**Exercise directions:**
Starting with the line that contains "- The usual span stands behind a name" and stopping after the line that contains "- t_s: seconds", return each line below exactly as written, with no others.

Items listed in a dataset
▬▬▬▬▬▬

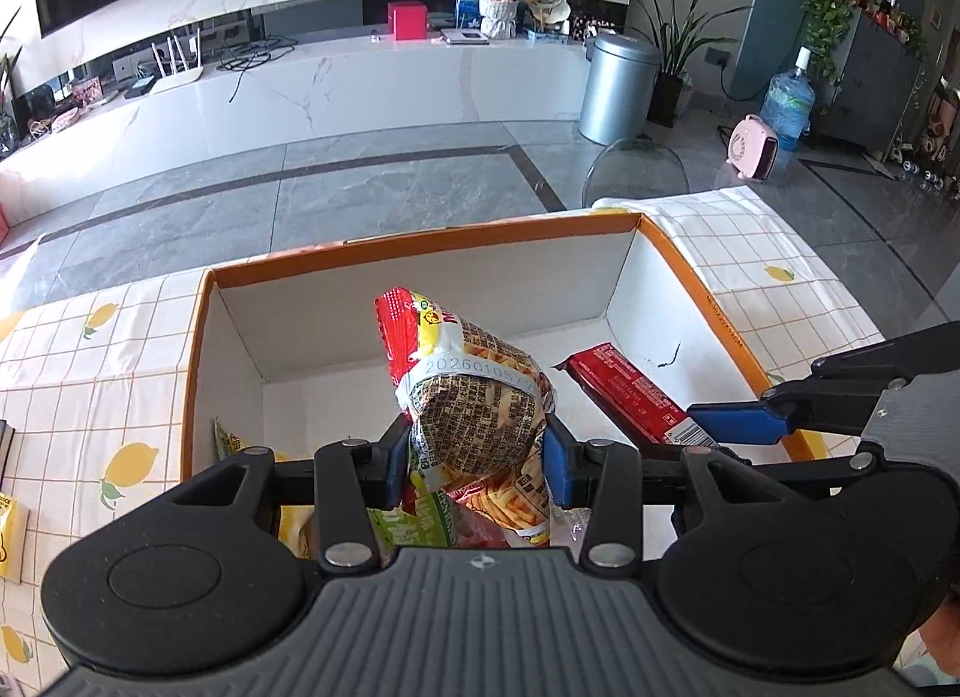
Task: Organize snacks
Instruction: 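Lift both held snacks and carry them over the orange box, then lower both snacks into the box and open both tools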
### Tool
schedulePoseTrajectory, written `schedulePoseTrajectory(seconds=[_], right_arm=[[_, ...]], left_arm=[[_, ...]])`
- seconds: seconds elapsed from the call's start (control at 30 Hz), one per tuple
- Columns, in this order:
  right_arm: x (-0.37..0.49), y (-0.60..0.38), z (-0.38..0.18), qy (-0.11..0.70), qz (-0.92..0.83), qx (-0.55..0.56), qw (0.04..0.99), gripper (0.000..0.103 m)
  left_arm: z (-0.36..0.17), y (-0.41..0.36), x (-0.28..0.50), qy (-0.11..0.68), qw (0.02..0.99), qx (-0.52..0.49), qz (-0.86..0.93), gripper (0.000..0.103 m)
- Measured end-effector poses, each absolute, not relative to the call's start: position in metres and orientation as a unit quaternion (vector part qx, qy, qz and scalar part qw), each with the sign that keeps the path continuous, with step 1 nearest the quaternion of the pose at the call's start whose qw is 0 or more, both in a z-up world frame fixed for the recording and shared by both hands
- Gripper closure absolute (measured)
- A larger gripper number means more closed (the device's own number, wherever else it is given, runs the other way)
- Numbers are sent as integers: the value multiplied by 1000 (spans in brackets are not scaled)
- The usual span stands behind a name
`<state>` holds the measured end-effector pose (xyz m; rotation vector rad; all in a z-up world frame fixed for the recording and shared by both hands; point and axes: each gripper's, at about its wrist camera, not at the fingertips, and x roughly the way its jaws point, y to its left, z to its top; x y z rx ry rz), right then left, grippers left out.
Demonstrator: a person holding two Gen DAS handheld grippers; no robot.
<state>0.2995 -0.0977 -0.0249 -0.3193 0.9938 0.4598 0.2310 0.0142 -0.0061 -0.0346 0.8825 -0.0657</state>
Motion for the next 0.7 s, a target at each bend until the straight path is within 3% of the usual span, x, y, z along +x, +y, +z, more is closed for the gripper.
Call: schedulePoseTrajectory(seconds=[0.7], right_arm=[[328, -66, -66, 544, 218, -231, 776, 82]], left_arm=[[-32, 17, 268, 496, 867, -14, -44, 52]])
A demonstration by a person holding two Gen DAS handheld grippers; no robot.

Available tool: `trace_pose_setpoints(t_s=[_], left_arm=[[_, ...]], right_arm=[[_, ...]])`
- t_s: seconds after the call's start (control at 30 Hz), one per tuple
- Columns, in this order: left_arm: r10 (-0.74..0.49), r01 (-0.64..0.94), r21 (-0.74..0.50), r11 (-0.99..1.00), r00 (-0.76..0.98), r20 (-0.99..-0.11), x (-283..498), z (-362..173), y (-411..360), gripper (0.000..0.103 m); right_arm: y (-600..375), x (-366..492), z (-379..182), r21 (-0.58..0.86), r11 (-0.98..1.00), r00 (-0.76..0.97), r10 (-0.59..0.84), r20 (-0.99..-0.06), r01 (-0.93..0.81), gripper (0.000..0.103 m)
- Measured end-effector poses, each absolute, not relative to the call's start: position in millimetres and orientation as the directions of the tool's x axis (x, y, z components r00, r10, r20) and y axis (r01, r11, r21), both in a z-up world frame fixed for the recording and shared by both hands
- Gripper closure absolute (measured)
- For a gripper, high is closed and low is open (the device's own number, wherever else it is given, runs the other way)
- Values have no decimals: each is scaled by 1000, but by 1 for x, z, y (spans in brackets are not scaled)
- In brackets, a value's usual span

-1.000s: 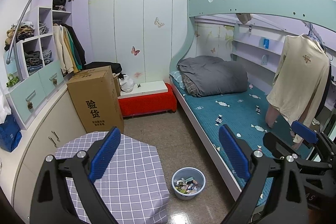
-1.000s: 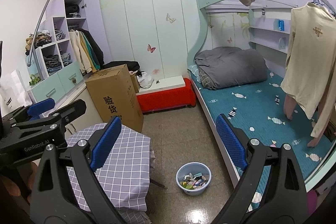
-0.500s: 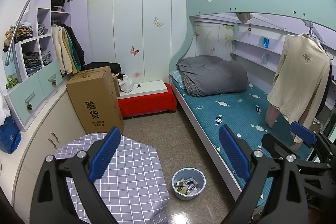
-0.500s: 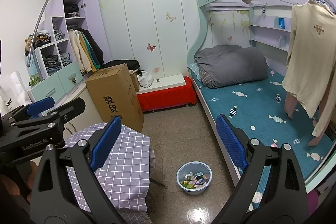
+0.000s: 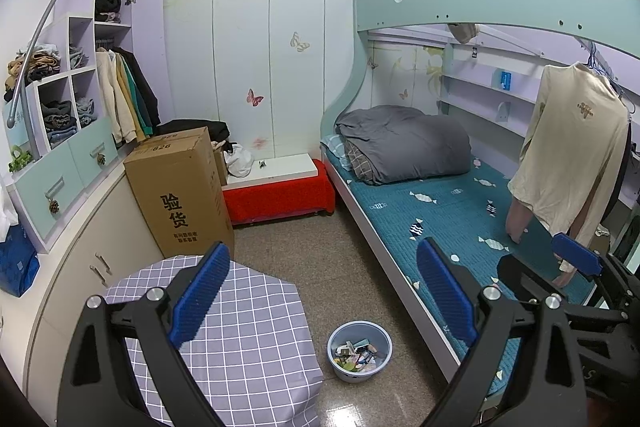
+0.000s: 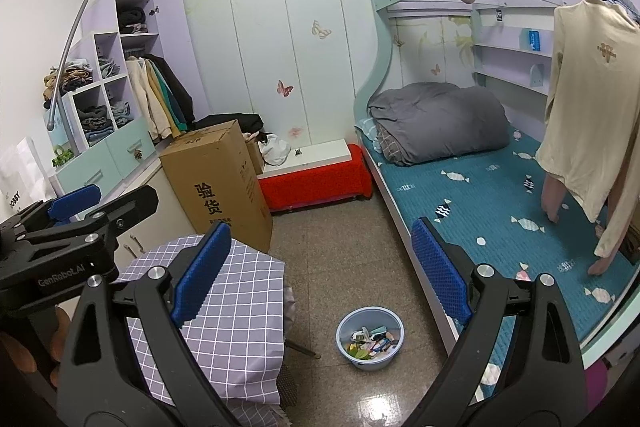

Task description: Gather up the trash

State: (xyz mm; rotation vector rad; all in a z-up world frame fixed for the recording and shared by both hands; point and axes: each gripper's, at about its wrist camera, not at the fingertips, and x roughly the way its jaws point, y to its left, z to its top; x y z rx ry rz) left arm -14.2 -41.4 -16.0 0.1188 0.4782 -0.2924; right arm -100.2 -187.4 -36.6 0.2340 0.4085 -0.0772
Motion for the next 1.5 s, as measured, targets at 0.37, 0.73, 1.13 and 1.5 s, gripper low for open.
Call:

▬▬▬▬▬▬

**Result:**
- The usual span stands behind a name
`<state>` holds the measured end-effector pose (xyz m; rotation vector rad; all in a z-up world frame fixed for the recording and shared by both hands; point and axes: each gripper's, at about its wrist camera, not at the fingertips, and x roughly the way its jaws point, y to its left, z to its top; x y z rx ry rz), right then left, grippers left out.
Demonstrator: a person holding two Gen DAS handheld grippers; no robot.
<state>0.2995 -0.0977 -0.0249 -0.3193 0.9938 0.4598 0.2310 0.0142 -0.0061 -0.0346 0.8825 -0.0657</state>
Motion for the next 0.7 s, a target at each bend until the straight path is within 3% of the usual span, x, y, z along +x, +y, +z, more is closed for the gripper.
Call: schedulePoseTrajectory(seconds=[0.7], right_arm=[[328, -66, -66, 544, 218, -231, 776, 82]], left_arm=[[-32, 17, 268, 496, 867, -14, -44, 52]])
A demonstration by a person holding two Gen DAS handheld grippers; no robot.

Available tool: `trace_pose_setpoints(t_s=[_], left_arm=[[_, ...]], right_arm=[[_, ...]])`
- t_s: seconds after the call's start (control at 30 Hz), one per tuple

The output above is complete as it stands.